I thought that the closest match to what Robert needed to relatively successfully complete his ocean picture was to practice drawing circles inside and outside triangles and squares.  I expanded on that ideas with exercises that demanded that Robert draw ovals inside and outside rectangles.

Another good suggestion taken from the book was to draw sinusoid (wave) but going down vertically (With horizontal waves Robert didn’t have as many problems.) By spacing either points or different length line segments I prepared pages for Robert to draw waves (sinusoids) of different frequency and amplitudes.  Later, Robert was presented with tasks of drawing such shapes along slanted lines.

The exercises seemed easy.  Although mathematician would have a problem with Robert rendering of those shapes, they clearly demonstrated Robert’s understanding of concepts.

After all those exercises, I asked Robert to copy the drawing of the dolphin. This time I stopped myself from any “helpful” interference and let Robert worked out on his own all the curves and angles.  And he did.

 

Compare and Contrast

March 3, 2015

One of the staple in teaching reading comprehension is the emphasis on comparing and contrasting specific elements of the text. Most often two characters are subjected to this treatment.  How are they alike?  How are they different?

In the past,  I used “Compare and Contrast” chart with Robert to compare  two simple objects: an apple and an orange, the fish and a turtle, or a stove and a refrigerator. I have never, however, used such chart in connection with a read text.

Today, Robert read a text, two pages long, which  compared alligators and crocodiles. It seemed very well suited, almost self-explanatory, to be used with Compare and Contrast Chart.

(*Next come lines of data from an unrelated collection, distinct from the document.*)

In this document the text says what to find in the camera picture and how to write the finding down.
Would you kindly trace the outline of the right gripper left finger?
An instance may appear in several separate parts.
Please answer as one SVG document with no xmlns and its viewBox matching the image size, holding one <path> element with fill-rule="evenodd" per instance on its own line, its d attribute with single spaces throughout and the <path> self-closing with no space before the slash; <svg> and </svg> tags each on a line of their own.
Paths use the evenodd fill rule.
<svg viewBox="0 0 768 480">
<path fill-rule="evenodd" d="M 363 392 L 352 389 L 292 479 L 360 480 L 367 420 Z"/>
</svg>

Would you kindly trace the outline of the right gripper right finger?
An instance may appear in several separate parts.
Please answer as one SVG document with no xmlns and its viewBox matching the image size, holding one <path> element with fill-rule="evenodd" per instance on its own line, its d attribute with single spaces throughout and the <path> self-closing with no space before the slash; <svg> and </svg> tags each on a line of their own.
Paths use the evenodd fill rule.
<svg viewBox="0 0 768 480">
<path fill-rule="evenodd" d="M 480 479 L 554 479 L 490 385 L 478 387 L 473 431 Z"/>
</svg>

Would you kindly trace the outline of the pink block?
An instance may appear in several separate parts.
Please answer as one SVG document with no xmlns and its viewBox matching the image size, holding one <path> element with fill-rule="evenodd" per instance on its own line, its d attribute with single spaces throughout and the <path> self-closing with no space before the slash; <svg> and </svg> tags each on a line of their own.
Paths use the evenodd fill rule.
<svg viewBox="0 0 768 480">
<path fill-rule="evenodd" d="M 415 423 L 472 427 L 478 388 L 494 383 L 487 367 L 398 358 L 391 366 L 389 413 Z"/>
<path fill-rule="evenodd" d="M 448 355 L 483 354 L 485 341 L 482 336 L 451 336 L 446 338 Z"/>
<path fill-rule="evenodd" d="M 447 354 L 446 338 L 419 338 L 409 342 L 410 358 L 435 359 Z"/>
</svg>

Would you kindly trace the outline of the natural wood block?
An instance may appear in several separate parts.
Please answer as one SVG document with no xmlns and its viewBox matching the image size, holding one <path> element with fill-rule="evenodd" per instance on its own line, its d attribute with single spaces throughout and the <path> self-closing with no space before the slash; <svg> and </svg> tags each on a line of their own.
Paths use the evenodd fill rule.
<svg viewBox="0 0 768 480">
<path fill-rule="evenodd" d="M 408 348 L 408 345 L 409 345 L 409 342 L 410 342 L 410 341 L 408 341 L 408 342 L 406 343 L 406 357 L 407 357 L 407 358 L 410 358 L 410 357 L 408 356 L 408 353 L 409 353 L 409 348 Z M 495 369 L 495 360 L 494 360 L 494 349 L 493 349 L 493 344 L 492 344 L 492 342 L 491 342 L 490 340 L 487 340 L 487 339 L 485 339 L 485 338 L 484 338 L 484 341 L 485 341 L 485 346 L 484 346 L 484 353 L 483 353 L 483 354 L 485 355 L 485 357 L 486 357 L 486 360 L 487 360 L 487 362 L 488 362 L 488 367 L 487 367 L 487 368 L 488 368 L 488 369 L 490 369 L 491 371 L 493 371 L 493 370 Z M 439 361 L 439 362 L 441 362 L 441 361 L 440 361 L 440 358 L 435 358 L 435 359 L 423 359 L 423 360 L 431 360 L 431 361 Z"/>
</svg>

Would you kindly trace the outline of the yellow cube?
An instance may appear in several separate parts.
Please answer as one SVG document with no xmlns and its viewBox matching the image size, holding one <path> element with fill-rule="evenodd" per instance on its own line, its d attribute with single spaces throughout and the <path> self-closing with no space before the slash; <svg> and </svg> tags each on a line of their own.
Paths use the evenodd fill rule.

I gave Robert three highlighters of different colors.  The green one should be used with the information that related to both reptiles.  The yellow one was assigned to alligators and the pink one to crocodiles. After reading each sentence, Robert was to decide which color had to be used.  Robert was not used to stopping after every sentence and tried to accelerate the process by often taking what was in the closest proximity of his hand.  Slowing him down was the most difficult part.  I covered the highlighters with my hand and asked, ” Did you read about alligators, crocodiles, or both?”

Well, when the sentence was about both kinds of reptiles, Robert didn’t know what to answer.  Clearly the concept of “both” in this context seemed not fully developed yet.  As I was working with Robert, I realized that it would make much more sense to use two highlighters – for instance blue and yellow for such sentences.  That would add the third color –  green to the mixture and might result in better understanding of the concept of “both”  But, of course, I couldn’t make changes in the middle of the task and confuse Robert even more.   Luckily coloring the sentences that informed about only one of the reptiles wasn’t difficult for Robert.  When the sentence informed about both, I led Robert through the procedure.

Later, Robert use this color coding to fill the Compare and Contrast Chart.

I am not really sure what he understood about the whole process.  I think, I will write a couple of simple texts that would give him opportunity for more practice.  I think I might even introduce two people – young and old, tall and short, happy and angry.  After all, comparing and contrasting could be most valuable if it helped Robert find a tool to understand others.